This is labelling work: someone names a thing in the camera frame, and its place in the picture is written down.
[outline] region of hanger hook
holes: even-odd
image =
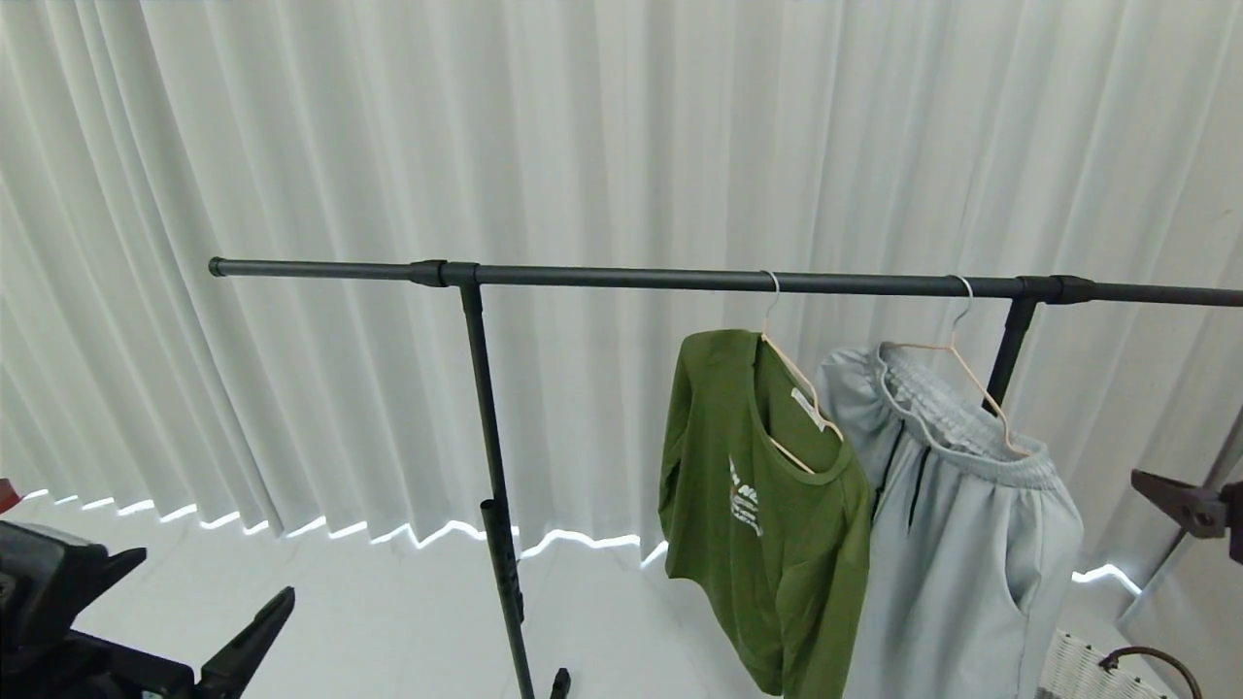
[[[953,318],[953,323],[950,326],[950,333],[953,335],[958,332],[958,321],[961,321],[963,317],[967,316],[967,313],[971,312],[971,303],[976,300],[976,290],[971,289],[971,282],[967,281],[967,277],[960,275],[950,275],[950,276],[961,281],[962,285],[967,287],[967,307],[963,308],[962,312],[958,313],[956,318]]]
[[[768,275],[768,276],[771,276],[773,279],[773,292],[774,292],[773,302],[769,303],[768,305],[768,310],[764,311],[763,331],[767,335],[768,333],[768,316],[772,315],[773,308],[777,307],[777,302],[781,301],[781,281],[777,279],[776,274],[773,274],[773,272],[771,272],[768,270],[759,270],[759,271],[764,272],[766,275]]]

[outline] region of white floor
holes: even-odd
[[[205,530],[194,515],[162,524],[153,511],[118,516],[47,498],[4,519],[37,521],[113,552],[147,546],[148,561],[104,595],[77,628],[198,669],[285,585],[297,607],[246,692],[285,697],[518,699],[486,545],[452,532],[423,550],[406,537],[329,540],[244,536],[239,522]],[[640,567],[635,546],[593,550],[558,541],[523,560],[525,633],[536,697],[558,667],[574,699],[764,697],[692,583]],[[1124,646],[1112,619],[1127,602],[1116,583],[1076,586],[1063,627],[1101,647]],[[1124,667],[1145,679],[1142,662]]]

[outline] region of black drawstring
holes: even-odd
[[[889,483],[889,469],[894,466],[894,454],[897,454],[897,443],[906,432],[906,423],[897,423],[897,434],[894,437],[894,445],[889,449],[889,461],[885,463],[885,475],[880,476],[880,485],[876,486],[876,498],[871,501],[871,519],[876,519],[876,509],[880,507],[880,494],[885,491]]]
[[[915,495],[911,496],[911,511],[906,515],[906,529],[911,529],[911,524],[915,522],[915,502],[920,499],[920,484],[924,483],[924,466],[929,463],[929,453],[932,451],[931,447],[924,448],[924,454],[920,456],[920,470],[915,475]]]

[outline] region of shirt tag
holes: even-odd
[[[828,427],[829,422],[815,413],[815,408],[808,403],[807,396],[803,396],[803,392],[796,387],[789,389],[789,397],[793,398],[800,408],[803,408],[803,412],[807,413],[807,417],[812,418],[815,427],[819,428],[820,432],[824,432],[824,428]]]

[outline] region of horizontal black rod
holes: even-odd
[[[472,265],[426,260],[405,265],[360,262],[305,262],[225,260],[209,262],[216,276],[295,276],[319,279],[401,280],[429,286],[480,285],[576,286],[609,289],[680,289],[701,291],[772,291],[772,277],[762,271],[651,270],[625,267],[539,267]],[[966,296],[952,276],[843,275],[777,272],[782,291],[796,294],[850,294],[870,296]],[[1033,297],[1053,301],[1054,277],[968,276],[972,291],[984,299]],[[1196,306],[1243,306],[1243,290],[1093,284],[1078,290],[1076,301],[1136,301]]]
● ● ●
--- Description of the task ---
The material is to be written out word for word, and the pictures are to be left out.

--- Exercise answer ---
This is labelling work: someone names a thing in the camera frame, and its place in the picture is written down.
[outline] region of hanger hook
holes: even-odd
image =
[[[953,318],[953,323],[950,326],[950,333],[953,335],[958,332],[958,321],[961,321],[963,317],[967,316],[967,313],[971,312],[971,303],[976,300],[976,290],[971,289],[971,282],[967,281],[967,277],[960,275],[950,275],[950,276],[961,281],[962,285],[967,287],[967,307],[963,308],[962,312],[958,313],[956,318]]]
[[[768,275],[768,276],[771,276],[773,279],[773,292],[774,292],[773,302],[769,303],[768,305],[768,310],[764,311],[763,331],[767,335],[768,333],[768,316],[772,315],[773,308],[777,307],[777,302],[781,301],[781,281],[777,279],[776,274],[773,274],[773,272],[771,272],[768,270],[759,270],[759,271],[764,272],[766,275]]]

[outline] region of white floor
holes: even-odd
[[[205,530],[194,515],[162,524],[153,511],[118,516],[47,498],[4,519],[37,521],[113,552],[147,546],[148,561],[104,595],[77,628],[198,669],[285,585],[297,607],[246,692],[285,697],[518,699],[486,545],[452,532],[423,550],[406,537],[329,540],[244,536],[239,522]],[[640,567],[635,546],[593,550],[558,541],[523,560],[525,633],[536,697],[558,667],[574,699],[764,697],[692,583]],[[1124,646],[1112,619],[1127,602],[1116,583],[1076,586],[1063,627],[1101,647]],[[1124,667],[1145,679],[1142,662]]]

[outline] region of black drawstring
holes: even-odd
[[[889,483],[889,469],[894,466],[894,454],[897,454],[897,443],[906,432],[906,423],[897,423],[897,434],[894,437],[894,445],[889,449],[889,461],[885,463],[885,475],[880,476],[880,485],[876,486],[876,498],[871,501],[871,519],[876,519],[876,509],[880,507],[880,494],[885,491]]]
[[[915,495],[911,496],[911,511],[906,515],[906,529],[911,529],[911,524],[915,522],[915,502],[920,499],[920,484],[924,483],[924,466],[929,463],[929,453],[932,451],[931,447],[924,448],[924,454],[920,456],[920,470],[915,475]]]

[outline] region of shirt tag
holes: even-odd
[[[828,427],[829,422],[815,413],[815,408],[808,403],[807,396],[803,396],[803,392],[796,387],[789,389],[789,397],[793,398],[800,408],[803,408],[803,412],[807,413],[807,417],[812,418],[815,427],[819,428],[820,432],[824,432],[824,428]]]

[outline] region of horizontal black rod
holes: even-odd
[[[472,265],[426,260],[405,265],[360,262],[305,262],[225,260],[209,262],[216,276],[295,276],[319,279],[401,280],[429,286],[480,285],[576,286],[609,289],[680,289],[701,291],[772,291],[772,277],[762,271],[651,270],[625,267],[539,267]],[[966,296],[952,276],[843,275],[777,272],[782,291],[796,294],[850,294],[870,296]],[[1033,297],[1053,301],[1054,277],[968,276],[972,291],[984,299]],[[1196,306],[1243,306],[1243,290],[1093,284],[1078,290],[1076,301],[1136,301]]]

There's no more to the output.